Evaluating Finnish sentence embedding models

This study compares modern sentence classification models on the Finnish language. The goal is to understand which sentence classification models should be considered as quick baselines in various natural language processing (NLP) tasks without having to resort to a long and costly training. Therefore, only publicly available pre-trained Finnish models are included in the evaluation. The models are evaluated on four datasets with sentence classification and paraphrasing tasks.

FinBERT attains the highest accuracy scores on all tested tasks.

Change history

22.7.2019 The initial version
29.8.2019 Using macro F1 score as the evaluation metric because it makes more sense on unbalanced classification. The change makes SIF stand out even more clearly. (git commit 8eb451f6)
21.9.2019 Grid search over the TF-IDF minimum document frequency. TF-IDF now beats other methods on one task. (git commit fb5ac7bb)
28.7.2020 Included FinBERT, dropped the multilingual BERT. Updated the eduskunta-vkk dataset to version v2. (git commit 41230ed)

Evaluation results

The evaluation consists of four classification tasks, each on a separate dataset. In two cases the task is to assign a sentence to a class (Eduskunta-VKK, TDT categories), in one case to detect if two sentences are consecutive or not (Ylilauta), and in one the task is to identify if two sentences are paraphrases (Opusparcus). See the task page for further details.

The classification models can be divided in three groups:

Models based on aggregated word embeddings: Pooled word2vec, pooled FastText, SIF, BOREP
Full sentence embeddings: FinBERT, LASER
TF-IDF as a baseline

These models have been shown to perform well on English text. The aim of this investigation is to see how well they (or their multilingual variants) perform on the Finnish language. A more detailed description of the models is given on the embedding models page.

The performance of the sentence classification models (the colored bars) on the evaluation tasks (the four panels) is shown below. The models are evaluated on test data not seen during the training. The presented accuracy scores are averages over three random initialization.

Performance of the evaluated models (the colored bars) on the evaluation tasks (the four panels)

You can download the results in the CSV format from here.

The source code for replicating the results is available.

Key findings

FinBERT gives the best performance on all tested tasks, and it should be the first choice when the highest accuracy is required.

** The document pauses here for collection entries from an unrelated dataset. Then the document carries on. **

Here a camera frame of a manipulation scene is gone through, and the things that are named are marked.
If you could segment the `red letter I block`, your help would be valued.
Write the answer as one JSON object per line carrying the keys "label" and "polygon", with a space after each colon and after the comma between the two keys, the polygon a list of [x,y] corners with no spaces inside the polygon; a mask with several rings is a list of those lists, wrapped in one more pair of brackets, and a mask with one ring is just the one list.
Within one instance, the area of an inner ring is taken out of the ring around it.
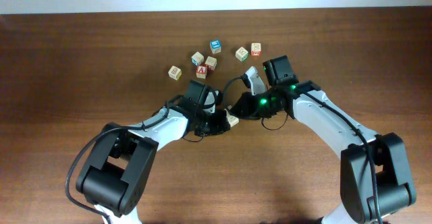
{"label": "red letter I block", "polygon": [[233,128],[235,125],[239,123],[240,120],[237,117],[230,114],[227,109],[225,109],[225,111],[227,112],[227,121],[230,127]]}

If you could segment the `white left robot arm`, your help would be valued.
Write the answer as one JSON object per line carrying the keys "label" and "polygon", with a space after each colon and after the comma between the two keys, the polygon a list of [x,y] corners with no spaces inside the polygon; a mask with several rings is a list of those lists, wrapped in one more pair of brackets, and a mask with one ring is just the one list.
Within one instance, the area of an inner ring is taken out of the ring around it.
{"label": "white left robot arm", "polygon": [[227,113],[218,109],[222,93],[190,81],[184,95],[166,101],[146,121],[108,123],[86,146],[90,154],[76,181],[87,203],[77,206],[102,216],[105,223],[139,223],[142,197],[158,150],[189,132],[203,139],[230,130]]}

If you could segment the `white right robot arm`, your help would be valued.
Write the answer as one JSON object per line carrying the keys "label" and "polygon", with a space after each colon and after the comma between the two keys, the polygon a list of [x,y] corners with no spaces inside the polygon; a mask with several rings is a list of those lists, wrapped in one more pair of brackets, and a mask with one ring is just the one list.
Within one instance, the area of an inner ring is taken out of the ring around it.
{"label": "white right robot arm", "polygon": [[379,134],[337,107],[314,82],[299,82],[287,56],[263,63],[239,80],[249,89],[230,109],[237,118],[264,121],[279,112],[310,128],[340,160],[341,203],[318,223],[382,223],[417,200],[403,139]]}

In some cases it might make sense to consider one the simpler models, too. The frequency weighted average of word2vec (SIF) is the second best model behind FinBERT on three tasks out of four. Forming the embedding vectors and training the classifier takes 1.5-5 times as long for FinBERT as for SIF in these experiments. The pooled word2vec is even easier to implement and still performs quite well.

These results reinforce the previous findings in the literature that in general word embeddings perform better better than simpler bag-of-word models (TF-IDF). SIF and the average pooled word2vec beat TF-IDF on three tasks out of four.

LASER, which incorporate the sentence context, performs considerably worse than FinBERT despite the similarities in the architecture. This could indicate the importance of monolingual training on the target language and show weakness on LASER’s multilingual approach.

The evaluation could be made more comprehensive by including more varied NLP tasks, such as question answering, natural language inference or sentiment analysis, but I’m not aware of suitable public Finnish datasets. This study compares only pre-trained models to limit the required computational effort. It would be interesting to find out how much performance improves if an embedding model is fine-tuned for the task under evaluation. This could benefit especially BERT and other advanced models.